While Python 3.0a2 will most likely not be released by the end of tomorrow as Guido asked, that doesn't mean I can't tell you, dear reader, what the big changes are in the next alpha.

And really there is only one big change that is planned; the new bytes/buffer dichotomy. If you were to download Py3K right now you would notice that the old 'str' type has been renamed str8. It was left there for instances where transitioning over to the new 'str' (which is the old 'unicode', mind you) was either too painful at the time or how to handle the transition in that instance was not really clear.

But at some point between a1 and now, Guido thought about what it would be like if there was an immutable bytes type. Enough people liked the idea that the thought became an a2 goal.

And so that means str8 becomes bytes, bytes becomes buffer, and buffer becomes memoryview. Where does that leave us? Well, memoryview becomes the Python representation of the new buffer protocol as laid out in PEP 3118. The bytes type stays the same, but gets the name buffer as it is basically a buffer of raw bytes.
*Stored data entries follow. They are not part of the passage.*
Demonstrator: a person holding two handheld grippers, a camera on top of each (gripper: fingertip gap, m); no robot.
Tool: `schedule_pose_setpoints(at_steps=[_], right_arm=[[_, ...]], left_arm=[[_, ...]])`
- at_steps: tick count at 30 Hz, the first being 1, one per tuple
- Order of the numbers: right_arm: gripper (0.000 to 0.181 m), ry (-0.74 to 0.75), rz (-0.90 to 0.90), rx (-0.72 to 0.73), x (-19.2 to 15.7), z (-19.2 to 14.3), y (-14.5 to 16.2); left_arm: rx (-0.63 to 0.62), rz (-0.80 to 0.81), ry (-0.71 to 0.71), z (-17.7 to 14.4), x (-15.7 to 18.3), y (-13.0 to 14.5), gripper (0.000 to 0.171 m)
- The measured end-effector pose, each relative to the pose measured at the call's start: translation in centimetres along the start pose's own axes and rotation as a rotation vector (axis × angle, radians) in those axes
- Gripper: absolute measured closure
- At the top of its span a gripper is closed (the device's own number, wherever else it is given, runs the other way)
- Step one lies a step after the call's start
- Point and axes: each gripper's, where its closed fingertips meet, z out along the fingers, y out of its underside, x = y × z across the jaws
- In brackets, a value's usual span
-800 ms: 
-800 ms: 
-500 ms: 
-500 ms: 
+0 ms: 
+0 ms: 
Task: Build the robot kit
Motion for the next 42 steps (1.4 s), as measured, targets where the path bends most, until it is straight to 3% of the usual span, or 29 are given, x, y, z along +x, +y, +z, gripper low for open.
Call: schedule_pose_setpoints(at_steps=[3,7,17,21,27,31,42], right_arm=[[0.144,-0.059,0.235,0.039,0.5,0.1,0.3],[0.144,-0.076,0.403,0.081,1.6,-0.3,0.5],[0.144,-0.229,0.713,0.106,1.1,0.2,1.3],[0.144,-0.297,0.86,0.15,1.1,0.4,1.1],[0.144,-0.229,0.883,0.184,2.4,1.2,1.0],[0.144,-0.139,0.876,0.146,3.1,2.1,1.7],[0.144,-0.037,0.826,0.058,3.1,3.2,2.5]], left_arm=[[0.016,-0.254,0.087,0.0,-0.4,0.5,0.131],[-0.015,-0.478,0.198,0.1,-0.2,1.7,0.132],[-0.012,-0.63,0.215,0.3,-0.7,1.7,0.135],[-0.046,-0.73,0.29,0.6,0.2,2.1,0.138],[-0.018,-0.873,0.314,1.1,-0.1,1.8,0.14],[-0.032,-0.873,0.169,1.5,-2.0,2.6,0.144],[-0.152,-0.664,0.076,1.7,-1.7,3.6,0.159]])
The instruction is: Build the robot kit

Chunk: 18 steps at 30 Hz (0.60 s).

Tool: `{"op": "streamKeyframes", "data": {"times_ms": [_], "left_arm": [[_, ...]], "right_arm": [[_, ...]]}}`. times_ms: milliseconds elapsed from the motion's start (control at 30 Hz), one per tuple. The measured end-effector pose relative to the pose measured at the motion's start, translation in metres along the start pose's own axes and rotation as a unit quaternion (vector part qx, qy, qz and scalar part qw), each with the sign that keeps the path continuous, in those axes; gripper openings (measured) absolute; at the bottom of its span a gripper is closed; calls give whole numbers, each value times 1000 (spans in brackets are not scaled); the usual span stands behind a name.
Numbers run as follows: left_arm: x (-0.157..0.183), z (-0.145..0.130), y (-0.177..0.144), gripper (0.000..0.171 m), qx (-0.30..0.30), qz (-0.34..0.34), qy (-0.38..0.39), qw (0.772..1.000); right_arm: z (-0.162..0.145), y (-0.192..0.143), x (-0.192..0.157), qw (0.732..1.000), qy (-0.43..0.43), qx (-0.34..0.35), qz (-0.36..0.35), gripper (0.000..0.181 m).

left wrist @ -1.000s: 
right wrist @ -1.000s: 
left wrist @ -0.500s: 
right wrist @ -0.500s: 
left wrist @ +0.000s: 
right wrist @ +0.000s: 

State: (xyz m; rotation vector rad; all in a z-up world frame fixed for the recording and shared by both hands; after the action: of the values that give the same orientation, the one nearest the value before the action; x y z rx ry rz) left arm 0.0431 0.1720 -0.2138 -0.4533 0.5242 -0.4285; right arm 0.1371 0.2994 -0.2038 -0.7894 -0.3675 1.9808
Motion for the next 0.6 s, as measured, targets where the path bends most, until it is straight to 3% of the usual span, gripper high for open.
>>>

But now the name 'bytes' is for an immutable array of raw bytes. As discussed in PEP 3137, this means old uses of the old 'str' type can now be translated over to the new bytes type. So string literals get a 'b' tacked in front of them and becomes instances of the new bytes type. The common methods of strings (e.g., capitalize(), etc.) stick around for compatibility and because often times raw bytes from something is just ASCII. This should help with converting to Py3K from 2.x code as the basic semantics are all the same sans some methods. Most people will want to toss in some code that will decode the bytes into a str instance for printing, etc., but that is still optional.

The other big perks is stuff you get thanks to having an immutable type. You can now use raw bytes as keys in dicts as the bytes type is hashable. You can easily use them for comparison without worrying about it mutating from underneath you. It also means if you specify a bytes literal it will stay that way.

But the transition has not entirely happened yet. str8 is mutating into bytes slowly. Probably the biggest thing left is to rename the types and fix any failing tests. The remaining steps are outlined in this thread. As always help is appreciated.